Level of instruction: Intermediate

Intended Audience: Medical laboratory scientists, medical technologists, and technicians, This course is also appropriate for medical laboratory science students and pathology residents.
Author information: Leah Coppolino, MPH, CLS(NCA), MT(ASCP) is the Director of the Clinical Laboratory Science Program at St. Christopher’s Hospital for Children in Philadelphia, Pennsylvania. She holds a Masters in Public Health from Thomas Jefferson University.
Reviewer information: Donna D. Castellone, MS, MT(ASCP)SH has worked as a coagulation specialist in both clinical and commercial settings. Ms.
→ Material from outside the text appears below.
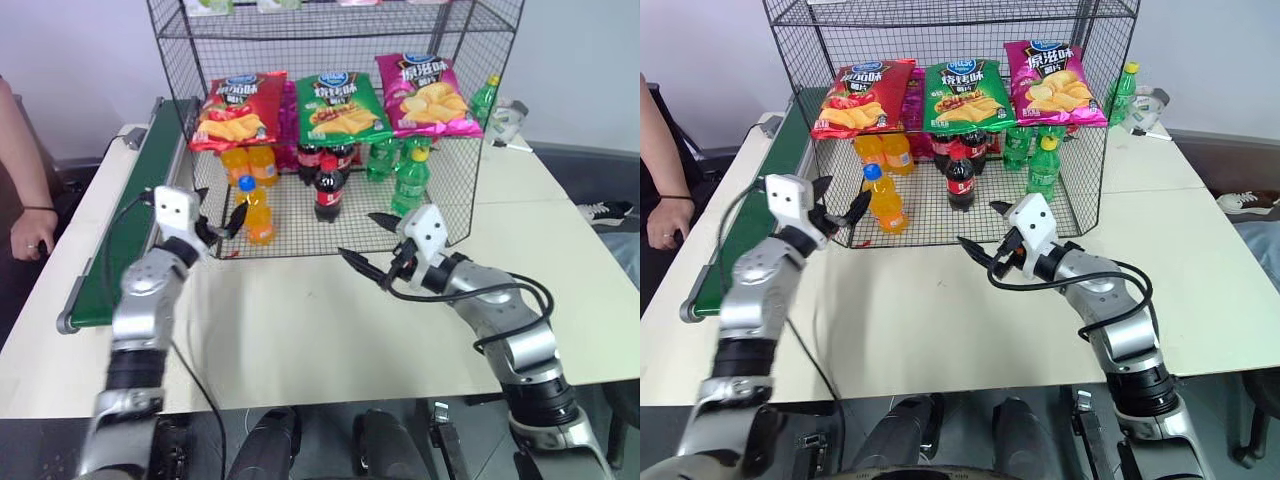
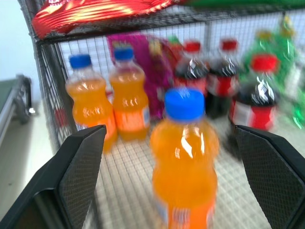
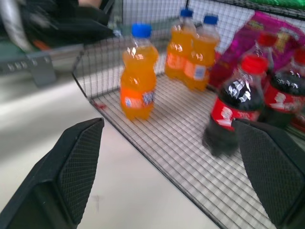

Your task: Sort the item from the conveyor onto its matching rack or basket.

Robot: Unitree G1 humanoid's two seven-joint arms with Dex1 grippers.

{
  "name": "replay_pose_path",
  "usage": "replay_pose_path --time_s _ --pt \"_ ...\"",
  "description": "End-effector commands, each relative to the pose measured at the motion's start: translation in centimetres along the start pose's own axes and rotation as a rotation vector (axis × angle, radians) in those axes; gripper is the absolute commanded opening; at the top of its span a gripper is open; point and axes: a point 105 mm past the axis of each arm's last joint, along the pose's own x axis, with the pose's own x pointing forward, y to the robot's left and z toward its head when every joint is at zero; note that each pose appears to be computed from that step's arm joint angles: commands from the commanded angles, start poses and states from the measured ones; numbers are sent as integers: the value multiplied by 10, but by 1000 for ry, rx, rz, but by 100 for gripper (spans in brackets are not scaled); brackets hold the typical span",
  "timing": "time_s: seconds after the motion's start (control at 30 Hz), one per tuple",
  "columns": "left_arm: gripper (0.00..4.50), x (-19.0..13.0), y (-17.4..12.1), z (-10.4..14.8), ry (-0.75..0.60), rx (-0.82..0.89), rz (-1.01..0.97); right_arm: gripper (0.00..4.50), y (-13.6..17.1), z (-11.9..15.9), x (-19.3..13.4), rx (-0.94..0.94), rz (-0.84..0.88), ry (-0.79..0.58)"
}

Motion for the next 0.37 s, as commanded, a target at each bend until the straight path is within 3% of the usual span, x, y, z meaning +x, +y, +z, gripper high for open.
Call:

Castellone holds a Masters Degree in Health Science and Administration from State University at Stony Brook, Stony Brook, New York. She has written over 70 articles, was a contributing author for 3 textbooks, and is a frequent lecturer at laboratory workshops.
Course description: Prolonged PT and aPTT results are caused by many different conditions. It is important for medical technologists to be able to distinguish between preanalytic causes, secondary clinical causes, and important and potentially dangerous causes such as coagulation factor deficiencies and circulating coagulation factor inhibitors. Upon completion of this course, you will be able to identify: the common causes associated with prolonged PT and/or aPTT results, when it is appropriate to perform a mixing study, how to perform and interpret mixing studies, how to differentiate between factor deficiencies and factor inhibitors, and further testing that can be done to confirm mixing study results.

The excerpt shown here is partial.